Я медлю, используя долгое молчание, чтобы приготовить овсянку. Я тоже умираю с голоду и хочу перекусить, так что я добавляю в миску с овсяными хлопьями воду и ставлю ее в микроволновку. Давайте посидим в тишине две минуты, пока закипит вода.
— Да, это Вайолет.
Микроволновая печь звенит, и я вынимаю горячую миску.
— Что с вами происходит? — Невинно спрашивает Оз, открывая холодильник с такой силой, что бутылки в дверце трясутся. Он заглядывает внутрь и спрашивает: — Она простила тебя за то, что ты был гигантским мудаком?
— Нет.
Он поднимает брови.
— Неужели? Я подумал, может быть ...
Моя голова резко поворачивается в его сторону, глаза сверкают, и я рявкаю:
— Что за двадцать гребаных вопросов!
— Эй, эй, эй. Остынь, чувак. Тайм-аут, блин. — Он поднял руки в знак капитуляции. — Я спрашиваю, потому что сегодня ты вел себя как придурок, и вдруг все ее дерьмо оказывается у входной двери. Боже всемогущий, дай мне передохнуть.
Что имела в виду Вайолет, когда сказала, что я никого не впускаю? Господи, как все в моей жизни вышло из-под контроля?
Овсяные хлопья с трудом проникают в мое горло, когда я глотаю их, поэтому пью воду. Считаю до пяти, чтобы вернуть себе самообладание.
— Вайолет забыла свои вещи в библиотеке после... — я прогоняю воспоминание о том, как нашел ее плачущей... нет, рыдающей в одном из кабинетов библиотеки. Это не то, что я скоро забуду, толкнув дверь и увидев эти радостные глаза, обращенные на меня с отчаянием.

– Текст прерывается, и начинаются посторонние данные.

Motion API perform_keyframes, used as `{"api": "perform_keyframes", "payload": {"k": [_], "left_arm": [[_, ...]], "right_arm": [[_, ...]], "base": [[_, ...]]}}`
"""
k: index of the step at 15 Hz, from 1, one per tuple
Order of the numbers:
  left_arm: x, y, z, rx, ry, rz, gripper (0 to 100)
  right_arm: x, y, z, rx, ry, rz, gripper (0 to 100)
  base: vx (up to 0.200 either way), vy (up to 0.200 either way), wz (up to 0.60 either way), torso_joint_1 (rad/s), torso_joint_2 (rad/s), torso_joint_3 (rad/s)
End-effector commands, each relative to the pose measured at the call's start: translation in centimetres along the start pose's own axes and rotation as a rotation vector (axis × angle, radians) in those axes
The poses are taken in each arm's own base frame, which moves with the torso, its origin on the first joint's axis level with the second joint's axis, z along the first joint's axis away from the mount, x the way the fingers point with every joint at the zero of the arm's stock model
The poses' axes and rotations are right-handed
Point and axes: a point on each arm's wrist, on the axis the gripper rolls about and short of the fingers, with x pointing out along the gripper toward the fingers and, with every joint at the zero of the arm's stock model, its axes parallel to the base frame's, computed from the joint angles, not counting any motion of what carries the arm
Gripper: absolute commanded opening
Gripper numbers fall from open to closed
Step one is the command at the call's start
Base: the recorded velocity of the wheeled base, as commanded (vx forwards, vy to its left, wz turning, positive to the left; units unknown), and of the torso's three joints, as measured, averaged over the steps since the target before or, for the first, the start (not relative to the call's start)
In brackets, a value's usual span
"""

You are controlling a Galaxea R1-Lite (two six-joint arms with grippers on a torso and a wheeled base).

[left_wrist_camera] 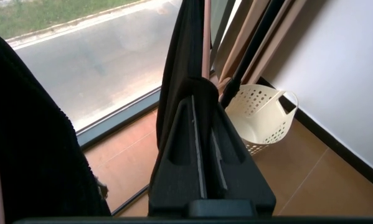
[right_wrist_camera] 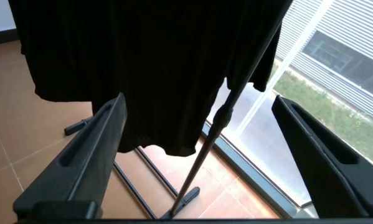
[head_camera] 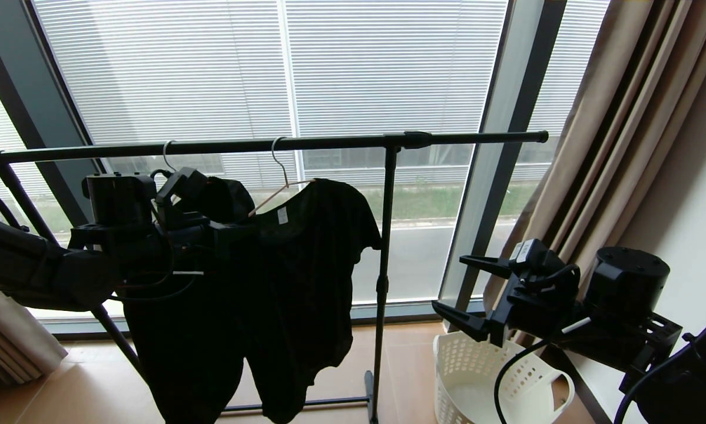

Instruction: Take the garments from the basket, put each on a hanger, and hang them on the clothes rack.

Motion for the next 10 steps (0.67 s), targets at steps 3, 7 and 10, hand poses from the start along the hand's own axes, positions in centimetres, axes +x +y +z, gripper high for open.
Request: {"api": "perform_keyframes", "payload": {"k": [3, 7, 10], "left_arm": [[-0.02, 0.06, -0.01, -0.001, 0.000, 0.001, 100], [-0.12, -0.01, 0.01, 0.015, -0.022, 0.003, 100], [-0.43, -0.46, -0.47, 0.048, -0.081, 0.002, 100]], "right_arm": [[0.06, 0.00, -0.03, 0.000, 0.001, 0.001, 100], [0.04, -0.04, -0.04, 0.000, 0.001, 0.000, 100], [0.02, -0.08, -0.05, 0.002, 0.001, 0.000, 100]], "base": [[0.000, 0.000, 0.00, 0.000, 0.00, 0.000], [0.000, 0.000, 0.00, 0.000, 0.00, 0.000], [0.000, 0.000, 0.00, 0.000, 0.00, 0.000]]}}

— После того, как ты обращался с ней так, будто она не стала самой важной частью твоей жизни?
— Да.
После того, как я сделал именно то, что Джеймсон предупреждала меня не делать: разрушил ее.
Слезы в ее глазах были
Ее кровоточащее сердце оплакивало
Потому что она любит меня.
Блядь.
Как всегда, внимательные и проницательные наблюдения Оза верны: я не должен был сидеть там сегодня и относиться к ней так, как будто она не стала самой важной частью моей жизни.
Черт возьми, он чертовски хороший друг; может быть, ей действительно не все равно, что происходит в моей жизни.
Я смотрю на холодную, твердую столешницу, изучая рисунок на ее поверхности, в то время как Оз изучает меня, набивая рот нескончаемым чертовым рогаликом. Он перестает жевать, чтобы проглотить, затем снова набивает рот, серьезные глаза молча наблюдают за мной.
— Почему... — начинаю спрашивать я. Останавливаюсь, чтобы прочистить горло. — Почему…
Он поднимает брови, когда я обрываю себя, не в силах произнести ни слова.
Я делаю еще одну попытку:
— Почему ты дружишь со мной?
Круто. Спрашивать об этом полный отстой.
Его брови все еще застряли в волосах.